Alih-alih “dihujani” dengan wacana kritis perihal “ke-sakti-an” seni rupa kita sendiri, kita cuma gandrung memetik satu dua pasal dalam amatan yang dirumuskan oleh Sanento di atas. Pepatah-petitih soal gerhana, atau sebaliknya pandangan normatif “seni rupa baik-baik saja” jelas bukan pasal-pasal yang dibayangkan oleh gagasan mengenai pameran imajiner.

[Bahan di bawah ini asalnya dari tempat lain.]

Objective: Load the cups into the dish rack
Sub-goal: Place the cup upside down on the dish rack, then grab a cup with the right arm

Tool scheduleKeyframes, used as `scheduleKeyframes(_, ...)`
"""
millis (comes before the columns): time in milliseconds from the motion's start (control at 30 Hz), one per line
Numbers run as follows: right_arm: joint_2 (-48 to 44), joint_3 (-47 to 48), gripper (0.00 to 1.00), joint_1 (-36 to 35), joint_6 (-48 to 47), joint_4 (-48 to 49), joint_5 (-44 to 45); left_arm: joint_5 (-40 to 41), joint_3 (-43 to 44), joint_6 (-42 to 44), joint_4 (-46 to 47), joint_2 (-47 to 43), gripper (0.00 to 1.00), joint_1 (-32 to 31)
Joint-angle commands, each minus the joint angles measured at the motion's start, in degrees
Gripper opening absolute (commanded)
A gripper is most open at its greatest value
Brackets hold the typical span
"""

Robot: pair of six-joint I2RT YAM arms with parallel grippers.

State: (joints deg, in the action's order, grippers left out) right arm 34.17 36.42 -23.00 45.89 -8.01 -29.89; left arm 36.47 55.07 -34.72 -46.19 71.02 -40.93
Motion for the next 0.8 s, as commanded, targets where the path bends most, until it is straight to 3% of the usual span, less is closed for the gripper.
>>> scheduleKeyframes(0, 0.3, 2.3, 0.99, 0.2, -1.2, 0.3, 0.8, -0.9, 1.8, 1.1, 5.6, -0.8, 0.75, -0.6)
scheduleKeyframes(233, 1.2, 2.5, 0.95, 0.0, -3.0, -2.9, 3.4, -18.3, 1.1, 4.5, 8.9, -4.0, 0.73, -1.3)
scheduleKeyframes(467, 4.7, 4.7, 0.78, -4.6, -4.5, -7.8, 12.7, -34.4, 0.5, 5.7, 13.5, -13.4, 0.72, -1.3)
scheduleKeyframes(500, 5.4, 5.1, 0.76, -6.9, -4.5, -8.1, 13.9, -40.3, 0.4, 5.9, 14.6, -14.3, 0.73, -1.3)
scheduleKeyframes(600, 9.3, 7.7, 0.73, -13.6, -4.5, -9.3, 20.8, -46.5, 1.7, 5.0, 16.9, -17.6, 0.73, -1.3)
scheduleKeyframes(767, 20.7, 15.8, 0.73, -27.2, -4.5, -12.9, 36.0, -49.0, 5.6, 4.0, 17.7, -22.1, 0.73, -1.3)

Kesimpulannya, “seluk beluk seni” selalu terlalu sederhana untuk diserahkan pada hanya seorang penulis, satu dua kurator cum seniman atau ditentukan oleh selera pemilik galeri “yang baik-baik saja”. Gagasan sesudah pameran imajiner “mahabesar” ala Sanento yang menjadi rujukan saya menulis esai ini membutuhkan keroyokan banyak bidang dan para ahlinya, yang meminjam ungkapan Takdir lagi, pertama-tama mensyaratkan terlebih dahulu pemahaman akan “seluk-beluknya”.